Now published (open access) in Frontiers in Aging Neuroscience doi: 10.3389/fnagi.2018.00317
BrainAGE, simulation, false positives, SVR
Several imaging modalities, including T1-weighted structural imaging, diffusion tensor imaging, and functional MRI can show chronological age related changes. Employing machine learning algorithms, an individual's imaging data can predict their age with reasonable accuracy. While details vary according to modality, the general strategy is to: (1) extract image-related features, (2) build a model on a training set that uses those features to predict an individual's age, (3) validate the model on a test dataset, producing a predicted age for each individual, (4) define the “Brain Age Gap Estimate” (BrainAGE) as the difference between an individual's predicted age and his/her chronological age, (5) estimate the relationship between BrainAGE and other variables of interest, and (6) make inferences about those variables and accelerated or delayed brain aging. For example, a group of individuals with overall positive BrainAGE may show signs of accelerated aging in other variables as well. There is inevitably an overestimation of the age of younger individuals and an underestimation of the age of older individuals due to "regression to the mean." The correlation between chronological age and BrainAGE may significantly impact the relationship between BrainAGE and other variables of interest when they are also related to age. In this study, we examine the detectability of variable effects under different assumptions. We use empirical results from two separate datasets [training = 475 healthy volunteers, aged 18–60 years (259 female); testing = 489 participants including people with mood/anxiety, substance use, eating disorders and healthy controls, aged 18–56 years (312 female)] to inform simulation parameter selection. Outcomes in simulated and empirical data strongly support the proposal that models incorporating BrainAGE should include chronological age as a covariate. We propose either including age as a covariate in step 5 of the above framework, or employing a multistep procedure where age is regressed on BrainAGE prior to step 5, producing BrainAGE Residualized (BrainAGER) scores.
We apologize to the reader for a few typographical errors in the published version of the paper. We thank Dr. Kefei Liu for pointing out these oversights. These are the corrections:
- within-participant should be inter-participant.
- Equation 4b. \sigma_v^2 should be removed.
- Figure 1: \omega_{1k} should be \omega_{1ik} and so on; \epsilon_{Z_i} should be \epsilon_{ij}.

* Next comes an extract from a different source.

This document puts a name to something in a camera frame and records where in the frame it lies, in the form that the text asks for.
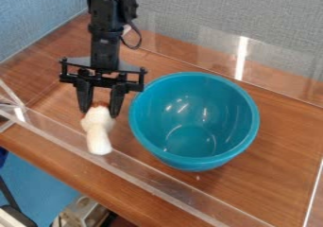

- Left column, last paragraph, first sentence should read: linear regressions of BrainAGE on the covariates of interest
- Right column, Simulation Steps:
- 2. \sigma_w should be \sigma_w^2
- 3. Equation 4 should be Equation 2
- 4. Equation 2 should be Equation 3
- Equation (3) should be Equation (6)
- \bar{w}_{mik} should be \bar{w}_{m\cdot k}
- \bar{D}_{mik} should be \bar{D}
Clarification: Supplementary Figure S1. Simple linear simulation, demonstrating the correlation between residuals (predicted - observed values) and observed values on the test set. Here, y = x + \epsilon where \epsilon was normally distributed with mean 0 and standard deviation \sigma. After obtaining the age prediction on the test set and fitting a line, the residuals are correlated with observed values of y, and that correlation decreases with decreasing \sigma.
Typographical error fix: Supplementary Figure S3: The second age-basis function f_2(A) should have included an intercept of -100: f_2(A) = a\sqrt{b^5 - A^5} - 100. [...] In the final revision of the study, the age range was restricted to (20, 56) to closely resemble the real gray matter density data in the study.